I WALKED forth from Kopal on a broad moorland road, and after several hours’ upland tramping came to the Cossack village of Arazan—a typical willow-shaded settlement with irrigation streamlets rushing along the channels between the roadway and the cottages. Here, at the house of a herculean old soldier, I was offered for dinner a dish of hot milk, ten lightly boiled eggs, and a hunch of black bread—the typical meal of the day for a wanderer in these parts. In the pleasant coolness of five o’clock sunshine I passed out at the other end of the only street of the village and climbed up into the hills beyond. I turned a neck in the mountains, descended by little green gorges into strange valleys, and climbed out of them to high ridges and cold, windswept heights. All about me grew desolate and rugged. It was touching to look back at the little collection of homes that I had left—the compact, little island of trees in the ocean of moorland below me and behind me—and look forward to the pass where all seemed dreadful and forbidding in front.
In such a view I spread my bed and slept. The hill-side was covered with mullein stalks, and as it grew dark these stalks seemed to grow taller and taller and blacker all about me till they looked like a great wood of telegraph poles.
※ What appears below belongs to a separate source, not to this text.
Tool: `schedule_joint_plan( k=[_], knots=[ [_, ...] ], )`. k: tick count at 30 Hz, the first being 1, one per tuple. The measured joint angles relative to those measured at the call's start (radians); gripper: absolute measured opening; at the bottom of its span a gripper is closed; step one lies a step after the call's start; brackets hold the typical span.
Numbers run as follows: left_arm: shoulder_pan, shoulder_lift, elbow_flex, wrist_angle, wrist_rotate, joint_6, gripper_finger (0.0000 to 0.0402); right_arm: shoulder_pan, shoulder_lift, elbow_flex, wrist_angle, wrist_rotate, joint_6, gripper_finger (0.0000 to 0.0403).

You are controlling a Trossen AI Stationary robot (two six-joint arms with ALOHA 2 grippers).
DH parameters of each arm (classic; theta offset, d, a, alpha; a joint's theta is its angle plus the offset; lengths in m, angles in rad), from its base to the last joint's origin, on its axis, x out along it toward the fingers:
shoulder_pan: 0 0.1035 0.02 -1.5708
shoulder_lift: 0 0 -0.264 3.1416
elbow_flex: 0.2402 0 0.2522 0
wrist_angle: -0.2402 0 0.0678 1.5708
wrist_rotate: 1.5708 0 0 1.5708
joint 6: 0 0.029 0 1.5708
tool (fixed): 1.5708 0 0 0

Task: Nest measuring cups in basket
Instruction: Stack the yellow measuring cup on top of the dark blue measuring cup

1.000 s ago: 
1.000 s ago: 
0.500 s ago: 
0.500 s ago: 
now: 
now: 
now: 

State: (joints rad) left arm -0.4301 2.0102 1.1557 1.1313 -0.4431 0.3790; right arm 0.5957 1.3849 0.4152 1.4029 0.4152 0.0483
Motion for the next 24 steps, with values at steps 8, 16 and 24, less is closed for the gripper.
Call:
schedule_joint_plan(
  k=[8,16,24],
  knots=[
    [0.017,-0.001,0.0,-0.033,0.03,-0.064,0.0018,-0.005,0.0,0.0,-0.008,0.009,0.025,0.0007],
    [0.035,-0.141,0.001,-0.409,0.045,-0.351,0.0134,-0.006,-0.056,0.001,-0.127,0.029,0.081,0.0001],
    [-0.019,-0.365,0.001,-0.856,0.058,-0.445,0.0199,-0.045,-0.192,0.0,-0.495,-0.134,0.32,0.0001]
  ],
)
The vast dark masses of the mountains dreamed, and in the lightly clouded heaven stars peeped across the world, rain-laden winds blew over me, and I had as lief it rained as not, so dry was everything after weeks of summer heat. But no rain came, though the winds were cool and the night was sweet.
Next morning, with great difficulty, I collected roots and withered grass enough to boil a pot and make my morning tea, and I sat and ate my breakfast in the presence of Mrs. Stonechat and her four fluffy little youngsters, gurgling and chirping and not afraid to sit on the same bank with me, while their mother harangued them on “How to fly.” While sitting there the large raindrops came at last, and they made deep black spots in the dust of the road, the lightning flashed across my knife, the thunder rolled boulders about the mountains, and I sped to a cave to avoid a drenching shower.
I was in a somewhat celebrated district. The Pass and the Gorge of Abakum are among the sights of Seven Rivers Land, and are visited by Russian holiday-makers and picnickers. All the rocks are scrawled with the names of bygone visitors, and by that fact alone you know the place has a name and is accounted beautiful. When the rain ceased, and I ventured out of the cave again, I saw a Russian at work writing his name. He had a stick dipped in the compound with which the axles of his cart-wheels were oiled, and the wheels of the cart were nearly off for him to get it. For the first time I saw how these intensely black scrawls of names and signatures are written on the rocks. We are content to scratch our names with a bit of glass or a nail, or to chalk them, or cut them with a pocket-knife; but the Russians are fond of bold, black signatures two or three feet long, and they make them with this pitch and oil from the wheels of their carts.
It was a pleasant noontide on the narrow road, between crumbling indigo rocks and heaped debris. The stony slopes were rain-washed, the air fresh, and all along the way these dwarf rose bushes which I had seen on the road to Kopal, thorny, but covered with scores of bright yellow blossoms on little red stems. The jagged highway climbed again high up—to the sky, and gave me a vision of a new land, the vast dead plain of Northern Semi-retchie and of Southern Siberia. Northward to the horizon lay deserts, salt marshes, and vast lakes with uninhabited shores, withered moors and wilted lowlands. I saw at a glance how uninteresting my road was to become if I persevered straight ahead towards Semipalatinsk, and I resolved to keep to the mountains in which I found myself, and follow them eastward and north-eastward to the remoter town of Lepsinsk.